I'm failing to see how these extensions "circumvent the privacy of our members", but normal use of the website doesn't. Either you're safeguarding the information properly, or you aren't.

I am fine with huge GDPR fines to teach companies that data is a liability as well as an asset, and needs to be protected appropriately (which this measure doesn't seem to do, since it is trivial to bypass).

I'm not so sure I'm OK with you probing my browser to detect ToS violations/scraping, but not transparently mentioning it makes it worse.

> I'm failing to see how these extensions "circumvent the privacy of our members", but normal use of the website doesn't.

Of course the website does. But the website does it to provide revenue for the website, whereas the extensions probably do it to avoid generating revenue for the website.

LinkedIn is infamous for its dark patterns. They probably do this to protect their revenue model. That in this case it involves protecting the privacy of their users, makes for nice PR.

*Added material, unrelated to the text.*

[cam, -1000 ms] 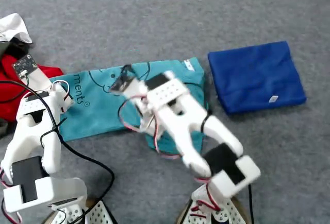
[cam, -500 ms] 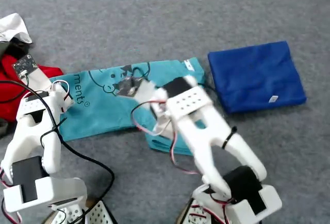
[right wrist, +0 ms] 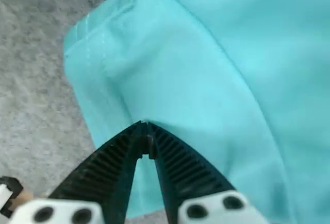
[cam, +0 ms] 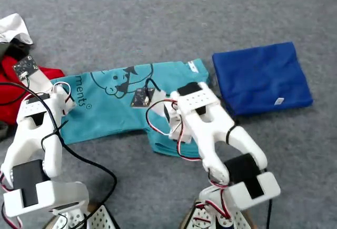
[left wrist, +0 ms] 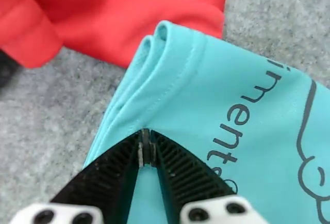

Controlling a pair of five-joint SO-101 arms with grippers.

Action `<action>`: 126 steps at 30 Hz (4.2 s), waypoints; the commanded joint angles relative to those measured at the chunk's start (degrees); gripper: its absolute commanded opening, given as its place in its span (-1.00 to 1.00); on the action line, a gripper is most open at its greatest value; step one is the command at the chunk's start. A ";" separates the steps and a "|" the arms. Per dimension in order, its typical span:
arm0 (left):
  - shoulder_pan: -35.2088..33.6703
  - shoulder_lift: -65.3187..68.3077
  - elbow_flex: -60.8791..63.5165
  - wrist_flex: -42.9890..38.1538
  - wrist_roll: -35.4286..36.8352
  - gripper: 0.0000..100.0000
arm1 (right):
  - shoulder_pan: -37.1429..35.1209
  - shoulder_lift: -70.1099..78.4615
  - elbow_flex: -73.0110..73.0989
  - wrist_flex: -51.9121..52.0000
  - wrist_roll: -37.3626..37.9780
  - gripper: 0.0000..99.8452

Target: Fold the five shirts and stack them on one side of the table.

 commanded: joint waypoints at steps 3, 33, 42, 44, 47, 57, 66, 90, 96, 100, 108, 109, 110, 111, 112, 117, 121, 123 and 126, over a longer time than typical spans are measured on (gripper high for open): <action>0.62 -0.22 -2.37 -0.88 0.09 -0.96 | 0.48 0.48 2.15 -1.05 2.20 -1.00; 0.62 -0.22 -2.37 -0.88 0.09 -0.96 | 3.12 -11.30 -0.40 6.07 5.10 -0.99; 0.62 -0.22 -2.37 -0.88 0.09 -0.96 | 2.24 -25.71 6.55 5.98 5.01 -0.88; 0.62 -0.22 -2.37 -0.88 0.09 -0.96 | 2.33 -25.63 9.27 2.37 4.84 -0.88; 0.62 -0.22 -2.37 -0.88 0.09 -0.96 | 2.33 -22.90 13.58 -2.73 4.84 -0.88; 0.62 -0.22 -2.37 -0.88 0.09 -0.96 | 1.19 -13.41 15.43 -8.18 1.67 -1.00; 0.62 -0.22 -2.37 -0.88 0.09 -0.96 | -1.80 -23.08 15.34 -0.09 1.67 -1.00; 0.70 -0.22 -2.29 -0.88 -1.41 -0.96 | -1.89 -16.31 15.52 -2.11 3.69 -1.00; 0.70 -0.22 -2.29 -0.88 -1.41 -0.96 | -1.89 -21.58 15.60 2.81 6.42 -1.00; 0.70 -0.22 -2.29 -0.88 -1.41 -0.96 | -1.89 -25.36 15.60 4.66 6.42 -1.00; 0.62 -0.22 -2.29 -0.79 -1.41 -0.96 | -4.26 -27.21 16.57 5.01 7.47 -0.77; 0.62 -0.22 -2.29 -0.79 -1.41 -0.96 | -5.05 -27.21 17.19 5.19 7.47 -0.69; 0.62 -0.22 -2.29 -0.62 -1.41 -0.96 | -5.85 -27.21 18.07 5.01 7.56 -0.62; 0.62 -0.22 -2.29 -0.62 -1.41 -0.96 | -6.46 -27.21 18.68 4.92 7.56 -0.56; 0.62 -0.22 -2.29 -0.62 -1.41 -0.96 | -7.08 -27.21 19.30 4.66 7.38 -0.53; 0.70 -0.22 -2.29 -0.53 -1.49 -0.96 | -7.60 -26.86 21.41 -0.18 6.95 -0.54; 0.70 -0.22 -2.29 -0.53 -1.49 -0.96 | -7.78 -26.77 21.67 -2.64 4.75 -0.54; 0.70 -0.22 -2.29 -0.53 -1.49 -0.96 | -7.78 -26.77 21.85 -3.16 4.75 -0.54; 0.70 -0.22 -2.29 -0.53 -1.49 -0.96 | -7.78 -26.77 22.99 -4.40 4.75 -0.54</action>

Though for that matter, their users (which include me) have at least chosen to share their information with LinkedIn. LinkedIn may scam them into sharing more data than they want (which also happened to me), which is absolutely questionable, but at least the users have chosen to do something with LinkedIn, and haven't chosen to do something with the scrapers.

To use rape as an analogy: it's the difference between a guy you wanted to have safe sex with puncturing the condom, and a stranger jumping from the bushes to pull you from your bike. Both are rape, but in very different ways.

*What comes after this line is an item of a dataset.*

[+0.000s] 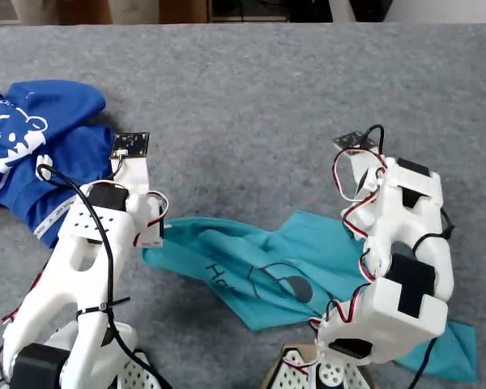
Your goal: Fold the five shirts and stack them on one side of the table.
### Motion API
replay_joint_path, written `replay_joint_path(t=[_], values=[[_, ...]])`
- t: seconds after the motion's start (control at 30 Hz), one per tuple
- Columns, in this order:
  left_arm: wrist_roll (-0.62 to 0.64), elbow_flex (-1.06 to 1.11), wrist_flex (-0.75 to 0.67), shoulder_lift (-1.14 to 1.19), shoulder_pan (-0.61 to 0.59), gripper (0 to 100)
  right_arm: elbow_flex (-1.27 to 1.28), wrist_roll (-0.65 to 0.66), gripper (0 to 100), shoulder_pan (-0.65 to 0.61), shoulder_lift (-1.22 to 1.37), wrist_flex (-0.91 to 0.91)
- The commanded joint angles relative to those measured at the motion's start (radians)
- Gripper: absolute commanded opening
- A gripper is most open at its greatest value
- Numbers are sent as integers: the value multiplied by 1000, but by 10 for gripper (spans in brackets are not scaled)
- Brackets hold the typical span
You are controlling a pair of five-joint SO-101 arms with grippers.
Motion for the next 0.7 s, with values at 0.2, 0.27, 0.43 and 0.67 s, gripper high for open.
replay_joint_path(t=[0.2, 0.27, 0.43, 0.67], values=[[-5, -6, -3, -1, -6, 18, -1, -87, 114, 10, 18, -5], [-5, -6, -3, -1, -5, 18, -16, -87, 71, 7, 39, -2], [-5, -6, -3, -1, -5, 18, -114, -87, 18, 10, 127, 81], [-5, -6, -5, -1, -6, 18, -246, -87, 5, 12, 229, 190]])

Was I trying to defend LinkedIn here? I guess it's different shades of very dark grey.

Exactly it's not to protect their users, to protect their money. They have way too many dark patterns for me to believe they have any good intentions.

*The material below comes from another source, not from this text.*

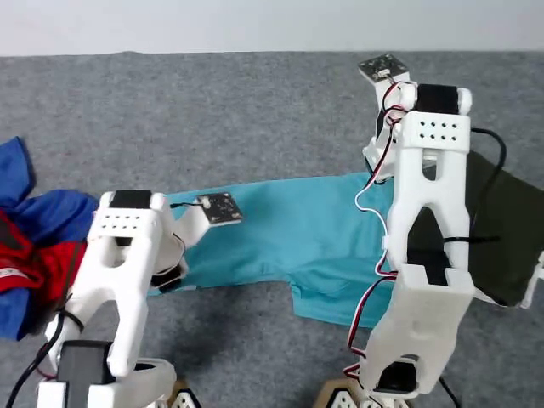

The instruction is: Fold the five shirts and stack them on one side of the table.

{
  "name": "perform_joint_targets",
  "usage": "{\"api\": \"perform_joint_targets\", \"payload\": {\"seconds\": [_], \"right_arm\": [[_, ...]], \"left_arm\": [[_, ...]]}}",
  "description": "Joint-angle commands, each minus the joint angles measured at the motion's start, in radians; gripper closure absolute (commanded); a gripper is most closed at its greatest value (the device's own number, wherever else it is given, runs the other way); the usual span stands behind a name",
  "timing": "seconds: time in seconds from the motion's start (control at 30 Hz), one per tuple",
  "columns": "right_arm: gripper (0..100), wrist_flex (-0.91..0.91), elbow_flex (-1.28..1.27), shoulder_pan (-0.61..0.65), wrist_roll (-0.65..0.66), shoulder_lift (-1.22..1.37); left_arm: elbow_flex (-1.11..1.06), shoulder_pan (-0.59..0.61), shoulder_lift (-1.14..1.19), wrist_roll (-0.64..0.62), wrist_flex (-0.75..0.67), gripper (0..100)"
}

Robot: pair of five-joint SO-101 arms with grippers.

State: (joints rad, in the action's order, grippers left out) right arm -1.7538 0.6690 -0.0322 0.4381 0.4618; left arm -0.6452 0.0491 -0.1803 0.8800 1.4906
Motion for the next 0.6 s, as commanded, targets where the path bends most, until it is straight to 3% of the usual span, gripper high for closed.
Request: {"api": "perform_joint_targets", "payload": {"seconds": [0.0, 0.13, 0.3, 0.47, 0.57], "right_arm": [[87.0, -0.044, 0.005, -0.013, -0.012, -0.076], [87.0, -0.044, 0.005, -0.012, -0.011, -0.076], [87.1, -0.044, -0.012, -0.007, -0.009, -0.065], [89.7, -0.042, -0.176, 0.068, -0.008, -0.065], [94.0, -0.041, -0.288, 0.105, -0.008, -0.065]], "left_arm": [[-0.004, 0.068, -0.034, 0.008, -0.094, 89], [0.001, 0.114, -0.034, 0.012, -0.144, 88], [0.001, 0.08, -0.035, 0.011, -0.141, 89], [-0.041, 0.0, 0.006, 0.008, -0.176, 96], [-0.067, 0.02, 0.104, 0.008, -0.253, 98]]}}
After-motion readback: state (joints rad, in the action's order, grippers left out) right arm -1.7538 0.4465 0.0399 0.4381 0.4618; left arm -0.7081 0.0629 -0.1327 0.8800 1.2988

If LinkedIn has a 'delete profile' button that works, and extensions let recruiters scrape profiles and thus keep records on deleted users, who do you think is in the wrong?

If they have a "delete profile" button that works, then recruiters shouldn't be able to scrape that. It doesn't really matter, the country I live in has robust anti-spam and privacy laws. When I lived in the US, I was spammed often (CAN-SPAM is pretty weak compared to GDPR and CASL), but you don't see LinkedIn campaigning for better privacy laws in the US.

Apart from campaigning for GDPR-style protections, there are enough other solutions. For example, GitHub has a nice email forwarding feature to preserve user's privacy/email address.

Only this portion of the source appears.